Exercise aim. Nothing in the records may be altered, and no picture may be included. Restate them in full.

[Start of section]

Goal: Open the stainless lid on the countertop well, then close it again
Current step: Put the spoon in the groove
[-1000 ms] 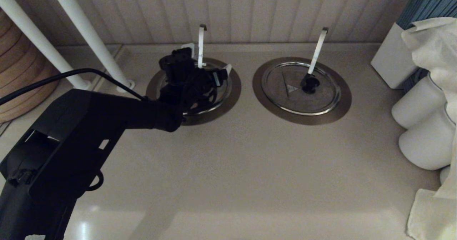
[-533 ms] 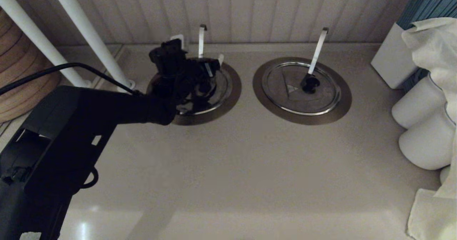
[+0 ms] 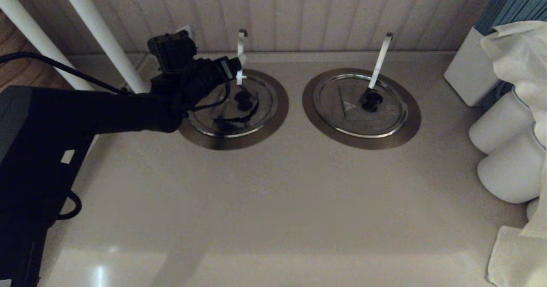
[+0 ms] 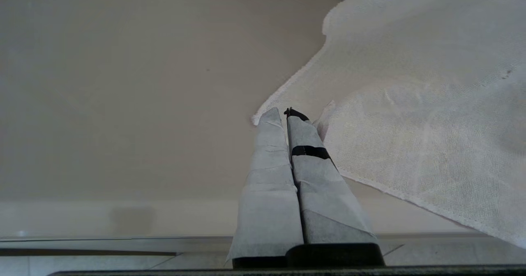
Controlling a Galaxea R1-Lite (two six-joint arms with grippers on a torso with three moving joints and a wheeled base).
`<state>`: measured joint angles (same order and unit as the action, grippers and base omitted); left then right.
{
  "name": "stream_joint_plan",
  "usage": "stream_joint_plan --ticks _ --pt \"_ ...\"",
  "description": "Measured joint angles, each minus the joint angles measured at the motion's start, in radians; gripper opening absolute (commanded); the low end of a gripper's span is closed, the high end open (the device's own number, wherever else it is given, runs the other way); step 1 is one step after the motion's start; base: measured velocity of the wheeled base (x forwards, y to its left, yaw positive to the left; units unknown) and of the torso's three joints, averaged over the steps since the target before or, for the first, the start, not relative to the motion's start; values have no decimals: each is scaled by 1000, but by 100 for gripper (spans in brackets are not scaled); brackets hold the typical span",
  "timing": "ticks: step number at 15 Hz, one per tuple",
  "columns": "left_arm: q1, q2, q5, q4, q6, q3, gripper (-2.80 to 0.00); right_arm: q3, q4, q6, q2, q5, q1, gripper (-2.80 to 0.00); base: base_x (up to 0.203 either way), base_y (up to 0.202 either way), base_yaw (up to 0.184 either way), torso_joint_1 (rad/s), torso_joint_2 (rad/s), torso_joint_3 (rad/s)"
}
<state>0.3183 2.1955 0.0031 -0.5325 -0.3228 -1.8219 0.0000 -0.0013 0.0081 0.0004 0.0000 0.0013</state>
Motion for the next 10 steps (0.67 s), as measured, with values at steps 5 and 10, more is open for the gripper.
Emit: stream_joint_plan --ticks 5,10 --pt "-1 8 -21 -2 -2 -16 0 0 0 -2 0 0 0 -280 0 0 0 0 0 0" --pt "14 124 23 -35 -3 -134 0 0 0 -1 0 0 0 -280 0 0 0 0 0 0"
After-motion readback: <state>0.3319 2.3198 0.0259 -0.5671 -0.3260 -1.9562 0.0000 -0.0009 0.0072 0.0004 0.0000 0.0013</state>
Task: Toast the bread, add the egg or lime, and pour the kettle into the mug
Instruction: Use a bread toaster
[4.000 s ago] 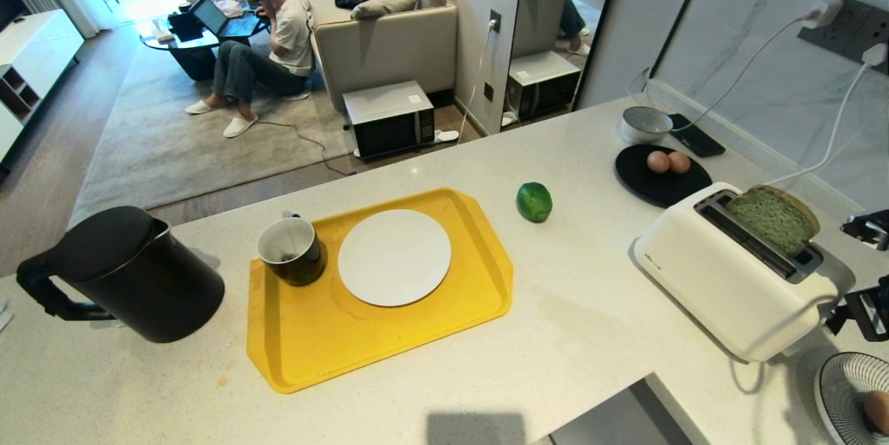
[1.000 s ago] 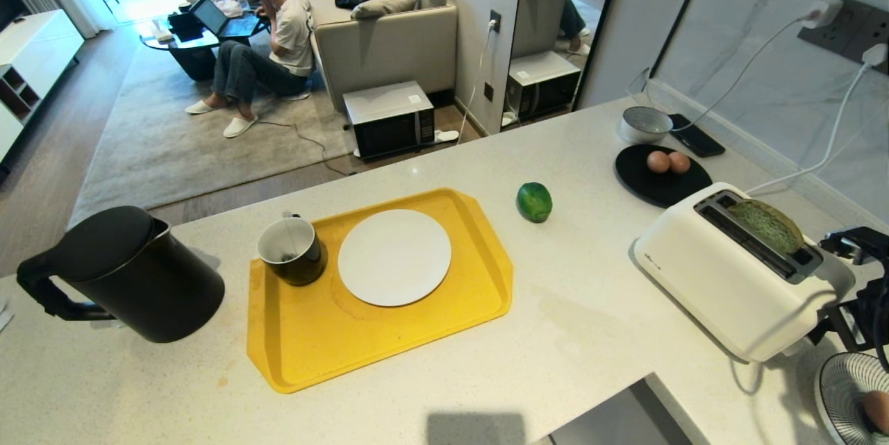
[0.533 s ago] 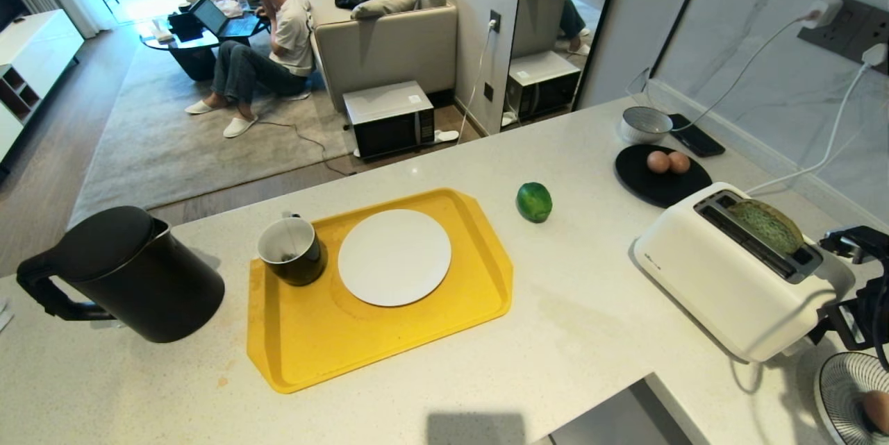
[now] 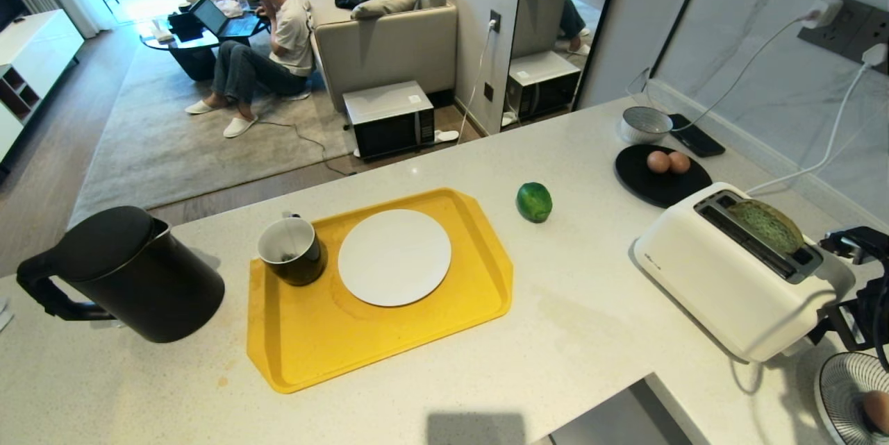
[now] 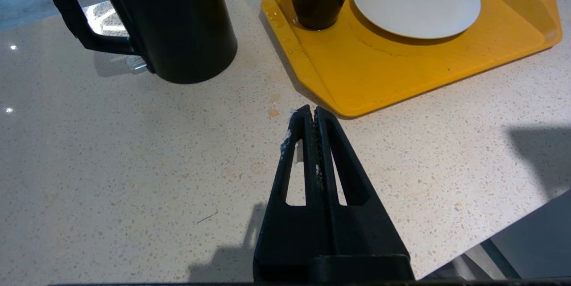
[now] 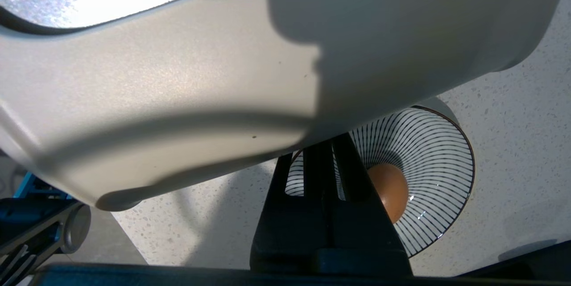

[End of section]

Response to the exercise.
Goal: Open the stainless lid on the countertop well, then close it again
Current step: Put the spoon in the groove
[-1000 ms] 
[-533 ms] 
[+0 ms] 
[+0 ms] 
Controlling a Galaxea R1-Lite (two six-joint arms with grippers on a torso with three moving joints and a wheeled base).
`<state>`: measured joint angles (same order and unit as the action, grippers and base omitted); left then right.
{
  "name": "stream_joint_plan",
  "usage": "stream_joint_plan --ticks _ --pt \"_ ...\"",
  "description": "Measured joint angles, each minus the joint angles measured at the motion's start, in radians; gripper opening absolute (commanded); the low end of a gripper's span is closed, the high end open (the device's own number, wherever else it is given, runs the other way); step 1 is one step after the motion's start; base: measured velocity of the wheeled base (x forwards, y to its left, yaw positive to the left; units unknown) and of the torso's three joints, averaged over the steps since the target before or, for the first, the start, not relative to the motion's start; values have no decimals: each is scaled by 1000, but by 100 for gripper (spans in brackets are not scaled); brackets hold the typical span",
  "timing": "ticks: step number at 15 Hz, one per tuple",
  "columns": "left_arm: q1, q2, q5, q4, q6, q3, gripper (-2.80 to 0.00); right_arm: q3, q4, q6, q2, q5, q1, gripper (-2.80 to 0.00); base: base_x (up to 0.203 either way), base_y (up to 0.202 either way), base_yaw (up to 0.184 either way), torso_joint_1 (rad/s), torso_joint_2 (rad/s), torso_joint_3 (rad/s)"
}
<state>0.3183 2.1955 0.0031 -0.5325 -0.3228 -1.8219 0.0000 -0.0013 0.0081 0.0004 0.0000 0.0013</state>
Motion for the next 10 steps (0.67 s), as measured, with values at steps 5 and 10, more is open for the gripper.
Emit: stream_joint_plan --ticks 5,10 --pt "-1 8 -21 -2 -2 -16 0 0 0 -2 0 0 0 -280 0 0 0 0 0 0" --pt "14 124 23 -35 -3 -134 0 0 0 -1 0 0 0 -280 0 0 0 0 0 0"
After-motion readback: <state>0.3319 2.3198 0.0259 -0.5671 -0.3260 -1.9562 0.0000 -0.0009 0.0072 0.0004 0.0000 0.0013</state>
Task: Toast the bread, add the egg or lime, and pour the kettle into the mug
Instruction: Use a bread toaster
[4.000 s ago] 
[1.000 s ago] 
[0.533 s ago] 
[now] 
[now] 
[now] 

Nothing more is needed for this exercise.